Re: [PATCH v1 00/16] ext4: Add metadata checksumming

"Darrick J. Wong" <djwong@xxxxxxxxxx> · Mon, 5 Sep 2011 11:45:24 -0700

On Sun, Sep 04, 2011 at 07:41:03AM -0400, Martin K. Petersen wrote:
> >>>>> "Darrick" == Darrick J Wong <djwong@xxxxxxxxxx> writes:
> 
> Darrick,
> 
> Darrick> Furthermore, the nice thing about the in-filesystem checksum is
> Darrick> that we bake in other things like the FS UUID and the inode
> Darrick> number, which gives you a somewhat better assurance that the
> Darrick> data block belongs to the fs and the file that the code think
> Darrick> it belongs to.
> 
> Yeah, I view DIF/DIX mostly as in-flight protection for writes. Whereas
> FS metadata checksumming is great for problem detection at read time.
> 
> Another problem with using the DIF app tag to store filesystem metadata
> is that many array vendors use it internally and thus only disk drives
> are likely to provide the app tag space.
> 
> 
> Darrick> The DIX interface allows for a 32-bit block number and a 16-bit
> Darrick> application tag ... which is unfortunately small given 64-bit
> Darrick> block numbers and 32-bit inode numbers.
> 
> I never understood the 32-bit ref tag. Seems silly to have a check that
> wraps at the exact boundary where problems are most likely to occur.
> 
> I advocated for a DIF Type with 16-bit guard tag and 48-bit ref tag but
> that never went anywhere. Too bad - would have been easy for the storage
> vendors to implement.

> 
> 
> Darrick> As a side note, the crc-t10dif implementation is quite slow --
> Darrick> the hardware accelerated crc32c is 15x faster, and the sw
> Darrick> implementation is usually 3-6x faster.  I suspect somebody will
> Darrick> want to fix that before DIF becomes more widespread...
> 
> The CRC32C op on Nehalem and beyond is really, really fast. It's
> essentially free except for pulling the data through the cache. So it's
> not entirely fair to use that as baseline for a pure software
> implementation. What is the faster sw implementation are you referring
> to, btw.?

I have some benchmarking data for various crc algorithms here:
https://ext4.wiki.kernel.org/index.php/Ext4_Metadata_Checksums#Benchmarking

The "faster sw implementation" that I was talking about is the slice-by-8
algorithm that I sent to the crypto list a few days ago that's based off of Bob
Pearson's slice-by-8 crc32 patch.

In the huge table, "crc32c-by8-le" is crc32c slice-by-8.
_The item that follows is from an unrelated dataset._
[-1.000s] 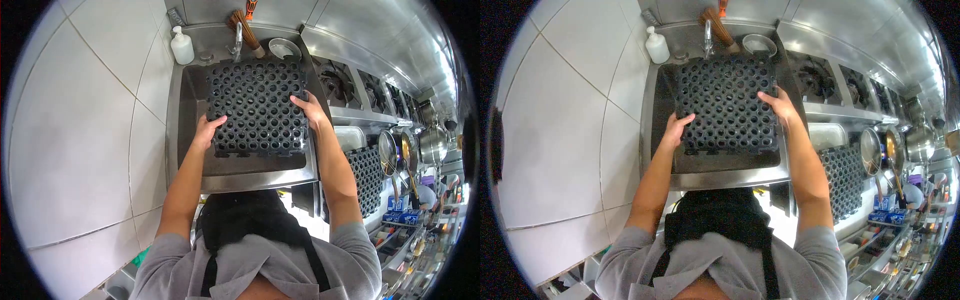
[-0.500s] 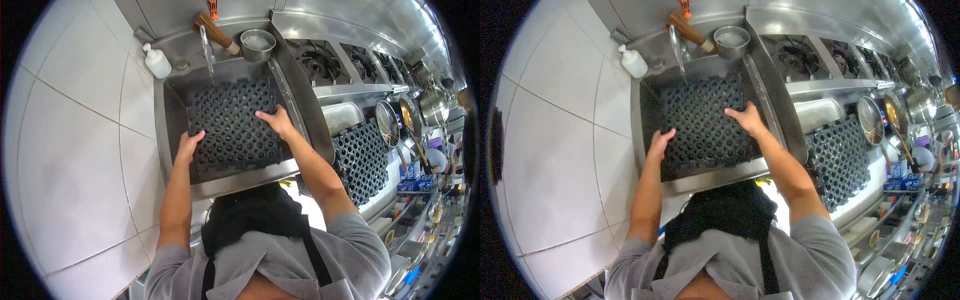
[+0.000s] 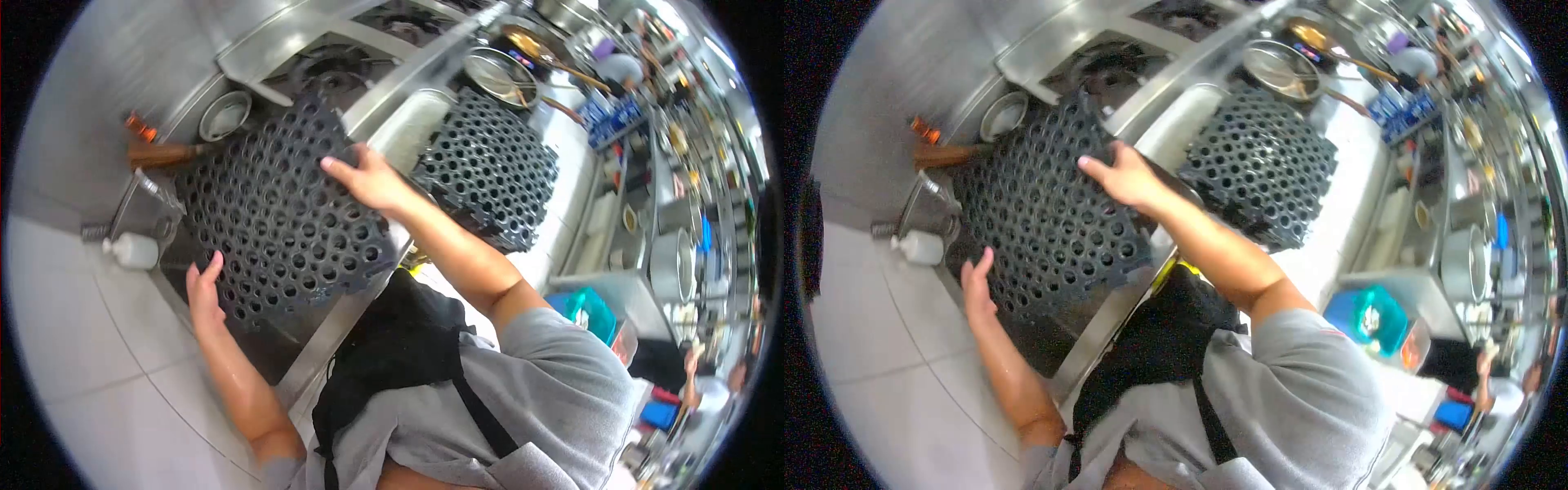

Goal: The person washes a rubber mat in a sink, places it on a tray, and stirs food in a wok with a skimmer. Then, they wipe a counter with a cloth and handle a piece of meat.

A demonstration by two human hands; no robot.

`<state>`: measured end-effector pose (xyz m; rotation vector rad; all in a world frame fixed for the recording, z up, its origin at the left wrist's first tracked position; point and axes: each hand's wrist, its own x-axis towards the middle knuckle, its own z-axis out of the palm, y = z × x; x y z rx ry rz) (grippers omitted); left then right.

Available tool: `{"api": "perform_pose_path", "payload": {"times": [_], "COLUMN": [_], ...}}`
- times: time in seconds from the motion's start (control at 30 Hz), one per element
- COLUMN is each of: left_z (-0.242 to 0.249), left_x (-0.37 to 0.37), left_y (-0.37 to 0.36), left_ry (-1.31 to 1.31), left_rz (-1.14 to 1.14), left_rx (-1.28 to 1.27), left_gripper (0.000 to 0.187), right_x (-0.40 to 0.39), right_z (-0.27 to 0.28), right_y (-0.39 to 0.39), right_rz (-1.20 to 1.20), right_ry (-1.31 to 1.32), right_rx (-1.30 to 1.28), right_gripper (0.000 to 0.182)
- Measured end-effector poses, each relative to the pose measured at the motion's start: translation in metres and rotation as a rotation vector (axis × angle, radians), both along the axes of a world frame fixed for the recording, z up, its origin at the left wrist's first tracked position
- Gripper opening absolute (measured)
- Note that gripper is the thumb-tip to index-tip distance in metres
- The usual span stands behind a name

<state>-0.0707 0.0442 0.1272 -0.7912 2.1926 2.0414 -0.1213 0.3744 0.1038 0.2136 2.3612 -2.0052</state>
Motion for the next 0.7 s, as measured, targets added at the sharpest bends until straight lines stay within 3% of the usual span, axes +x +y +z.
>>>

> lib/crc-t10dif is a regular 256-entry table-based CRC implementation. It
> is done pretty much like all our other software CRCs. I seem to recall
> attempting a bigger table but that yielded worse real life results due
> to cache pollution.

Yes, the only downside to the slice-by-8 method is that it eats 8K of data
cache for the table.  Not a huge issue on recent Intel and POWER where the L1D
is 32K, but I imagine it could be painful elsewhere.

Do you know of any faster crc16 algorithms?  I guess it wouldn't be hard to
make a family of crcs, each with different cache/speed characteristics.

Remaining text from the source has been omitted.